Mis inclinaciones benjaminianas me ayudan: siento que estamos en el interior de una ruptura, que el giro de los tiempos es inevitable y que lo nuevo está allí muy cerca y muy lejos. Aunque muchos repitan, casi al unísono, que la consumación de esta pandemia terminará favoreciendo la exponencial concentración de la riqueza y la solidificación de Estados más autoritarios y vigilantes. Sospecho de esas lecturas fatalistas y lineales, pese a que guardan, como no podría ser de otro modo, una posibilidad más que cierta y desmoralizante. «Que todo siga igual, a eso llamo el infierno» escribía Benjamin en otra encrucijada histórica. Que el Covid-19 sólo deje a su paso una estela de muerte, miedo y ampliación de los poderes reales resulta espantoso. Intento vislumbrar un giro de los tiempos, un cruce del Rubicón, tal vez una toma de conciencia que atraviese al planeta y ponga en entredicho la continuidad sin más de lo mismo, que puede tener su rostro estadounidense o su rostro chino.
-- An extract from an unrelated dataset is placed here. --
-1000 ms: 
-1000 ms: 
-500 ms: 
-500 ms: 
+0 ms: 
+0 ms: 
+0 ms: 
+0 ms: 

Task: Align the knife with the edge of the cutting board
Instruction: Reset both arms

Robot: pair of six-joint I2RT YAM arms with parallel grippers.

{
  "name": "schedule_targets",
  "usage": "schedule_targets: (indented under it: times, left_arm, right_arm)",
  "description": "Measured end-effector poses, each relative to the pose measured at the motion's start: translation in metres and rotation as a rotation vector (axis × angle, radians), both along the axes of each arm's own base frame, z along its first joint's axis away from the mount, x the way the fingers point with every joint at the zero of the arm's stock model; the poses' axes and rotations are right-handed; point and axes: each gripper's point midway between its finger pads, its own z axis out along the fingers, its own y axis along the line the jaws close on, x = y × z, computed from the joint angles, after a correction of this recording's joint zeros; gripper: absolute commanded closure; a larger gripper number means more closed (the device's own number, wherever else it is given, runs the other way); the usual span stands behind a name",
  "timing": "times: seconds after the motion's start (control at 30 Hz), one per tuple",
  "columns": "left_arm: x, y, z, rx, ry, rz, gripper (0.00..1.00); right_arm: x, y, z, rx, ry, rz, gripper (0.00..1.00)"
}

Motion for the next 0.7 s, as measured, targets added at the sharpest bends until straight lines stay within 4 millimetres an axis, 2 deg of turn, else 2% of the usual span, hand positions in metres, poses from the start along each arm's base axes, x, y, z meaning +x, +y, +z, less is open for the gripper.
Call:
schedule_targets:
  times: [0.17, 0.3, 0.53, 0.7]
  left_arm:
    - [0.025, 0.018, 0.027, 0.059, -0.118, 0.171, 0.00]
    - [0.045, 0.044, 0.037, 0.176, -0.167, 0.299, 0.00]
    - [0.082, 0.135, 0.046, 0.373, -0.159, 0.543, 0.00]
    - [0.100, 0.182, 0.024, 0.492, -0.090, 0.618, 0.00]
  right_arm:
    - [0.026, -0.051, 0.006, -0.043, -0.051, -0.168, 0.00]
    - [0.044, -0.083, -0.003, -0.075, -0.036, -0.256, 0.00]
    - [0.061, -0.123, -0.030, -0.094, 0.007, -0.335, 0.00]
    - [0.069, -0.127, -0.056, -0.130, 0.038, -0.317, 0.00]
Algo nuevo y distinto, pero también arcaico y conocido, se mueve en el interior de sociedades en cuarentena. El temor que está a flor de piel, listo para mutar en terror y acabar como aceptación pasiva de lo peor. Pero también la apertura de algo otro, revulsivo, crítico y novedoso que sólo puede emerger en los momentos de dislocación y ruptura, cuando lo inesperado hace su aparición y desarma certezas y realidades naturalizadas. No sé, apenas si lo puedo intuir, cuánto de oportunidad trae aparejada la vivencia del virus y de su expansión aparentemente indetenible. Lo único que parece estar garantizado en la historia es la repetición de lo peor; lo demás carece de toda garantía y es apenas una débil posibilidad que dependerá de nosotros, que, eso también lo sabemos, no somos ejemplo de rebeldía en un mundo domesticado por el llamado al goce consumista y al hedonismo individualista.